I suppose the treatment of melanoma, which has been such an appalling condition and still is if you don’t have it treated, but once it has been missed in the early stages and a steadily growing mole that gets darker and changes shape and perhaps reaches the eraser end of a pencil in size needs to be removed. But a lot of people wouldn’t be bothered about it if they didn’t know about that because it doesn’t cause any other trouble. But once it has got past that level it starts spreading elsewhere and affecting internal organs and that’s what kills people. Now, treatments that… one has been around for a little while now, vemurafenib for example, which turns it off completely but it doesn’t have a permanent effect. But there are a whole lot more of these monoclonal antibody treatments being developed that attack the immune system or the response in different ways and it’s hoped that eventually we’ll get a sufficient cocktail of drugs that once the melanoma wants to escape it gets hit by the next drug etc. etc.

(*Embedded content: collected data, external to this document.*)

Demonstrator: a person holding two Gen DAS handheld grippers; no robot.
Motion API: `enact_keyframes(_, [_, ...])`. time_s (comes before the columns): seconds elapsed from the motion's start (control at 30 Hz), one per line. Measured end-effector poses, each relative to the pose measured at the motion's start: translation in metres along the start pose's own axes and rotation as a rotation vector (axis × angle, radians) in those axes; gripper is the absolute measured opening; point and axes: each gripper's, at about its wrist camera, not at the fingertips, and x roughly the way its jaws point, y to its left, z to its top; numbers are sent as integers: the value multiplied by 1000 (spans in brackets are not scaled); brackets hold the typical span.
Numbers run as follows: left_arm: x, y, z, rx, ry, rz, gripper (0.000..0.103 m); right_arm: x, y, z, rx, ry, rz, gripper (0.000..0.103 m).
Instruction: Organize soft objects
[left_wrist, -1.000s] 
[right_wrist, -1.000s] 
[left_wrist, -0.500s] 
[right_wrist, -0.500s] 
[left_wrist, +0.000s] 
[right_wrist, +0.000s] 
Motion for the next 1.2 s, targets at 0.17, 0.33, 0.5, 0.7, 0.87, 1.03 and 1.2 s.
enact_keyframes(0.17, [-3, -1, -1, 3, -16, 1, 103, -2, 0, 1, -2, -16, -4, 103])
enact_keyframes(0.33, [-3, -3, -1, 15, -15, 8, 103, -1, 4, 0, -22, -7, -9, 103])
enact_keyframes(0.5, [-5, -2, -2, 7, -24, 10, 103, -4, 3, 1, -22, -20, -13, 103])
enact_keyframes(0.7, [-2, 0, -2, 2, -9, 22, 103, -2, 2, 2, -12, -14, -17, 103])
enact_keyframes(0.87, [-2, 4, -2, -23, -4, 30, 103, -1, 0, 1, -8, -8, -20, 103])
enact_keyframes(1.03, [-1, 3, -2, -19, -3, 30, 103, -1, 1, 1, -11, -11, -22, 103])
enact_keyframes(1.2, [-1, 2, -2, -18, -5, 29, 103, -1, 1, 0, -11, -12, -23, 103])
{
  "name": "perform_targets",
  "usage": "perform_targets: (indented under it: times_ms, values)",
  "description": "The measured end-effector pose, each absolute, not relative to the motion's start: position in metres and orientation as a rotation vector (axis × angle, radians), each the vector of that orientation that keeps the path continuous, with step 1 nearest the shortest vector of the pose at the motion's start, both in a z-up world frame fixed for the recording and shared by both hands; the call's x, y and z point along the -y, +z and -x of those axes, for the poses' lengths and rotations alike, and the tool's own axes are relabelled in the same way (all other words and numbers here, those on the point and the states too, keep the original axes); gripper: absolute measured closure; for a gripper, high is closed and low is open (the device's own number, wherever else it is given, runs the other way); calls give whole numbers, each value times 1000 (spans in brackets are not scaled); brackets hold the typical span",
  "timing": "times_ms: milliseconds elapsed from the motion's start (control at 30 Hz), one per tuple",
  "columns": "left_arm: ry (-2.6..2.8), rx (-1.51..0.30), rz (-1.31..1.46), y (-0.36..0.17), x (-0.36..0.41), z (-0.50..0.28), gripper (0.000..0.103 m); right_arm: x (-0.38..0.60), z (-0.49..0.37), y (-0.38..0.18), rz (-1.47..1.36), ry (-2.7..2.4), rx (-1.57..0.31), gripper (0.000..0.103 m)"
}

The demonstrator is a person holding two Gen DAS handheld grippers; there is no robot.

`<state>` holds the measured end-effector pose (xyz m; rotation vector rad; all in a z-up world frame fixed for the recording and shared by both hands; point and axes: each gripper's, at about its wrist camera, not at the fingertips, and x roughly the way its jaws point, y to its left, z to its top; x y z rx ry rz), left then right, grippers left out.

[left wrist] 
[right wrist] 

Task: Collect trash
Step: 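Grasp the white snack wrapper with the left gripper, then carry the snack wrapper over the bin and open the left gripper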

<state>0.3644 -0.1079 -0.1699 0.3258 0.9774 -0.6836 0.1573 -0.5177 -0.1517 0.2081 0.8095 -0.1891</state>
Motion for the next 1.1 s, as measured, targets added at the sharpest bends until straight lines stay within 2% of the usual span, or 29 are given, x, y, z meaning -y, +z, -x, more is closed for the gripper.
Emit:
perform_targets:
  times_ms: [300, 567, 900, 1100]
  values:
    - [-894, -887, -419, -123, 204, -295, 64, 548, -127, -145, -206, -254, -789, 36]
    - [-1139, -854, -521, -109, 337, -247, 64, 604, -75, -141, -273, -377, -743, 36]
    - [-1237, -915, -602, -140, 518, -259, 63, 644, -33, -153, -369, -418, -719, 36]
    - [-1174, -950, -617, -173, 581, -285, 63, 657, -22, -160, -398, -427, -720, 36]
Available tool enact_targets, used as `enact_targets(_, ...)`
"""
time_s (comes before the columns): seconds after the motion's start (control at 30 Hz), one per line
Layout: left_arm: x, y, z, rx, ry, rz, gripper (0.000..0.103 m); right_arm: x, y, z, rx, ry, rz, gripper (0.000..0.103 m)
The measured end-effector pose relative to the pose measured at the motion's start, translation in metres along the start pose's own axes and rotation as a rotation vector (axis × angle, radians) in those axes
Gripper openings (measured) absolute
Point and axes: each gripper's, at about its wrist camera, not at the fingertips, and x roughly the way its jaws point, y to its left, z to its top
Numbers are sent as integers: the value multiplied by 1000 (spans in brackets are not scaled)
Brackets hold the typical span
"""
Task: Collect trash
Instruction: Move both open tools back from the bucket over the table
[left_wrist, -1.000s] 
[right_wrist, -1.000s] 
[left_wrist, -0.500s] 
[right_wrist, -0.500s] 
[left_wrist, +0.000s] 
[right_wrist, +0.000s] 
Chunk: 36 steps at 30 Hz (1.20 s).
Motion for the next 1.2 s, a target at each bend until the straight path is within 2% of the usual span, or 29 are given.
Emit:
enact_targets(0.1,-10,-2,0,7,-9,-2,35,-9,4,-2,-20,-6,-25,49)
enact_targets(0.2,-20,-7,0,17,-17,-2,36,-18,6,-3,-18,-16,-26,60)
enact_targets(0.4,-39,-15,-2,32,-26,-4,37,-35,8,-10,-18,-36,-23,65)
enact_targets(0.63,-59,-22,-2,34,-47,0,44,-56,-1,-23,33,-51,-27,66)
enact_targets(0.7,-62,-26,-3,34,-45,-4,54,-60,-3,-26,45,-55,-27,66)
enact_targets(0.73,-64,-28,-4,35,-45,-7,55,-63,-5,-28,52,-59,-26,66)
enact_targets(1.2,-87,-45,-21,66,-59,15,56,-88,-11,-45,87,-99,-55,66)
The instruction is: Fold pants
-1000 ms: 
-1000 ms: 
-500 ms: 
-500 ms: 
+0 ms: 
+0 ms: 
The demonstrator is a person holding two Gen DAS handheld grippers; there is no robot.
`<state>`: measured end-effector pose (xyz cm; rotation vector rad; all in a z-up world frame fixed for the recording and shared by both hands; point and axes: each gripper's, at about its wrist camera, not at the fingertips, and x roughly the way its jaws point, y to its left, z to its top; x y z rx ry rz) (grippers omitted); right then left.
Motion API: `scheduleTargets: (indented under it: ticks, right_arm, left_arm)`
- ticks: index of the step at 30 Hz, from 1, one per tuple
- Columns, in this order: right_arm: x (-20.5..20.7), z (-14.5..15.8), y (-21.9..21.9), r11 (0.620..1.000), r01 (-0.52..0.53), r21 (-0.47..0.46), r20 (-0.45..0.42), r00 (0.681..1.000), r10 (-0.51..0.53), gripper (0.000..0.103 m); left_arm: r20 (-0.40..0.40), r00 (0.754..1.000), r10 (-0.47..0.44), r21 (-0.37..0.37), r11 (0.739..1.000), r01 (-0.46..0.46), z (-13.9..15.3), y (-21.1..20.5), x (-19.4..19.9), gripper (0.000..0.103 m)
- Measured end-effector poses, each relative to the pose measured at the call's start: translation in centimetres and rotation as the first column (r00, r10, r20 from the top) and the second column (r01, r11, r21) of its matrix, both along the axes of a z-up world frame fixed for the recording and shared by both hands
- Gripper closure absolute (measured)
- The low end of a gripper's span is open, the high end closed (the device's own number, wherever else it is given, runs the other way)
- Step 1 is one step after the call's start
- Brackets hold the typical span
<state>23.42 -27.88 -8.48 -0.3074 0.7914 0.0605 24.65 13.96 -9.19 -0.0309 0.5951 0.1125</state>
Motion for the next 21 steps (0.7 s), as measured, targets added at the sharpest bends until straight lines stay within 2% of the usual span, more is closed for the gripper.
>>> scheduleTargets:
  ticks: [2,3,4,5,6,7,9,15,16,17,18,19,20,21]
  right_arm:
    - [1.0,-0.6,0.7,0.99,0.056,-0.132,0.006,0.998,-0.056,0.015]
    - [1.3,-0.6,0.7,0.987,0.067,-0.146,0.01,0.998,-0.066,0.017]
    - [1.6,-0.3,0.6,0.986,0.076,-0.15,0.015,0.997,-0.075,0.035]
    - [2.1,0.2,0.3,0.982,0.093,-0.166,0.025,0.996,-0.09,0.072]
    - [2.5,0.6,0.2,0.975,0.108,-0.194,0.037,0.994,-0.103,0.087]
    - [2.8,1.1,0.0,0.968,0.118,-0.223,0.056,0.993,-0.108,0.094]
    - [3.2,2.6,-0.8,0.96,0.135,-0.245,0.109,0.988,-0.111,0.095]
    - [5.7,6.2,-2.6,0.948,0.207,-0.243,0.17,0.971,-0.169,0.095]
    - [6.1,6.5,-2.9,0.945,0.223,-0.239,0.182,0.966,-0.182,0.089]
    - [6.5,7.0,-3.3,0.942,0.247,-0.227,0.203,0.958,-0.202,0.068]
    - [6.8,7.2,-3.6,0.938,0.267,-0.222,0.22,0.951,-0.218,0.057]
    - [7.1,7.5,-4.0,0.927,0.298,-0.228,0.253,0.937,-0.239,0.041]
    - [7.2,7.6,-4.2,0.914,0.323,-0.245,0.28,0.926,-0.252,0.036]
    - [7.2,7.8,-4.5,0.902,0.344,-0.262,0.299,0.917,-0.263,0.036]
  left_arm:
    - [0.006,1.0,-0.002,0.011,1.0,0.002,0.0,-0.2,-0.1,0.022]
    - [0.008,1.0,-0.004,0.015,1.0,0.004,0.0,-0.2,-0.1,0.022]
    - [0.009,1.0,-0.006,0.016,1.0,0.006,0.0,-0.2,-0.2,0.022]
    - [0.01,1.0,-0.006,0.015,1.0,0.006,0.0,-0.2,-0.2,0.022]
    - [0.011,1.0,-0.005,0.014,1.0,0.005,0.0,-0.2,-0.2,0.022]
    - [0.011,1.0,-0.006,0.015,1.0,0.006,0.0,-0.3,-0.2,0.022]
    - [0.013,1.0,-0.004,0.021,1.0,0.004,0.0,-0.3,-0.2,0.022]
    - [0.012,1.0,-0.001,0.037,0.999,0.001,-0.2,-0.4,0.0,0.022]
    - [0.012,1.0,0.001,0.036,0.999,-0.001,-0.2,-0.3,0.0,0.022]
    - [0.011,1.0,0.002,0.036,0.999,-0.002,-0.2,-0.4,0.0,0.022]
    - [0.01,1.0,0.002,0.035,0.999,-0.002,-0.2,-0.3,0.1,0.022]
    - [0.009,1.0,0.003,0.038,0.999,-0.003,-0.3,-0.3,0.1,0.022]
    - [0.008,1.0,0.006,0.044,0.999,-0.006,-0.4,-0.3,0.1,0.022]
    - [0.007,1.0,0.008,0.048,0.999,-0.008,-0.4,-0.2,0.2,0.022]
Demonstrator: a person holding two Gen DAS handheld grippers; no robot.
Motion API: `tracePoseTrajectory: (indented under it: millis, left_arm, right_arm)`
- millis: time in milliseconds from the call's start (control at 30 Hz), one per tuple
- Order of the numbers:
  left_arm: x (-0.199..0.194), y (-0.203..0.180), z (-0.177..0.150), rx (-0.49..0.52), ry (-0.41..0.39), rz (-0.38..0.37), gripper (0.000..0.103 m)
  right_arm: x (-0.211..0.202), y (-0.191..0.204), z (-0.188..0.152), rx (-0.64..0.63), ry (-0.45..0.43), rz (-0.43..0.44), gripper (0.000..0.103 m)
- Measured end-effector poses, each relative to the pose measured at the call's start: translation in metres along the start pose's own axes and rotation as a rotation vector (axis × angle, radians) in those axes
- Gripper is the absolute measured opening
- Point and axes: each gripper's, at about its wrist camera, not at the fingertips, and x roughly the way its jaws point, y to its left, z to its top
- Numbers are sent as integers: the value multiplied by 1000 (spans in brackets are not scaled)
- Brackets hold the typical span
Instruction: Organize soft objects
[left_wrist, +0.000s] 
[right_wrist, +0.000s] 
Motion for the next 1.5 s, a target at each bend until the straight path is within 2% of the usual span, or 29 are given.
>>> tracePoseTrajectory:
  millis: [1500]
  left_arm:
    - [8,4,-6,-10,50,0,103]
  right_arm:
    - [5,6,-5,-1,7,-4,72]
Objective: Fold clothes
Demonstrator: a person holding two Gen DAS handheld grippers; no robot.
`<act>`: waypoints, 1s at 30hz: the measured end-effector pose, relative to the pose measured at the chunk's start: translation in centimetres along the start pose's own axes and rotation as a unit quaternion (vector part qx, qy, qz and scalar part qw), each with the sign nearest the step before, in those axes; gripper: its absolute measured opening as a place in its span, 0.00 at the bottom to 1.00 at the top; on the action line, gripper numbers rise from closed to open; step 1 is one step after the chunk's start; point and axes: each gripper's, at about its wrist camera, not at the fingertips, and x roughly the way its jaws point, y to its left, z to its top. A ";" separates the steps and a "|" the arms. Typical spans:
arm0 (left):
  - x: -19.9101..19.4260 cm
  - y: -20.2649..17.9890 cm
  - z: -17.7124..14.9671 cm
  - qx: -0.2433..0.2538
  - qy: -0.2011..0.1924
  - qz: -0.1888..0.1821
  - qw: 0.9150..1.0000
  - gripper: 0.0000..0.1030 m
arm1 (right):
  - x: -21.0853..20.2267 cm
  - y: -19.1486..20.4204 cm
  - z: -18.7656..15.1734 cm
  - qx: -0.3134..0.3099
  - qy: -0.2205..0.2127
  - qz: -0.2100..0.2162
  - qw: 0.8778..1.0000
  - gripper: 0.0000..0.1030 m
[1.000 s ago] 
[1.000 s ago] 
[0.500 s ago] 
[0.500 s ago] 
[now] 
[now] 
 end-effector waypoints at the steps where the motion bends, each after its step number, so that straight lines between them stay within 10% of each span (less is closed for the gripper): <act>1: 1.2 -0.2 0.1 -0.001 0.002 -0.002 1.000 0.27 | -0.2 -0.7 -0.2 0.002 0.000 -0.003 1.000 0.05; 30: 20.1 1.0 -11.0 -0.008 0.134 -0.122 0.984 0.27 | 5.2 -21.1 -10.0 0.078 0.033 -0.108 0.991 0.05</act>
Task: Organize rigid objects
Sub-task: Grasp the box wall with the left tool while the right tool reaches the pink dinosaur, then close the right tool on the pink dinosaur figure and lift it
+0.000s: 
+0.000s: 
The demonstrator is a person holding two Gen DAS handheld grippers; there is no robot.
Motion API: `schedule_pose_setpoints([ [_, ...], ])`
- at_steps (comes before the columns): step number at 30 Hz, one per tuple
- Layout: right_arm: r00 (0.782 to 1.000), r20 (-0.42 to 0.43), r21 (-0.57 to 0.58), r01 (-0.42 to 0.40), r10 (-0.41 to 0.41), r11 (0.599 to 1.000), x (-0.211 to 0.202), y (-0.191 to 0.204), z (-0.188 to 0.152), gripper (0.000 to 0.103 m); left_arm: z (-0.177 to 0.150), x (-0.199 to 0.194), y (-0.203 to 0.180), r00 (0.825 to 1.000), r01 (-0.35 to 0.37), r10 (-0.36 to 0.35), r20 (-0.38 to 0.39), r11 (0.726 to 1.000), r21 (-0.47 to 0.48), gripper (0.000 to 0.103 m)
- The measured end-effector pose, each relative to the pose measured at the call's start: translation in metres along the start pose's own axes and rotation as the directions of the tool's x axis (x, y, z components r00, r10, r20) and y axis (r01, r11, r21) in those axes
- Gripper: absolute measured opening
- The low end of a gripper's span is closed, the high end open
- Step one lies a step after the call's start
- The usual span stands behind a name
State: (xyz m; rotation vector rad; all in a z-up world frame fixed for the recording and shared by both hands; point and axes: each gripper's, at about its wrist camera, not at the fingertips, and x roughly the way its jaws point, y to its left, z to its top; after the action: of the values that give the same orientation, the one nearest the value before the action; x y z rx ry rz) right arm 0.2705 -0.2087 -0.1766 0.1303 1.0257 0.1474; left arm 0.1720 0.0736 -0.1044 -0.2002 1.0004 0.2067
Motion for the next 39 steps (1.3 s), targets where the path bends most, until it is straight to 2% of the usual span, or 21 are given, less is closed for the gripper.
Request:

That’s something that, say, three to five years ago was not even remotely possible to do. But now there are remarkable remissions from using these treatments although, at the moment, there’s still a relapse in due course.

What about cost?

Most of the new treatments of this sort do seem to be very expensive. Yes, so there’s a large cost involved and the NHS has got a lot of problems with cost. So there are restrictions on who can have what drug and decisions that have to be made which are difficult to take. But at least the drugs are out there and developing rapidly. Some of the pharmaceutical companies that are supporting this exhibition, this conference, are going to be presenting very interesting work along these lines.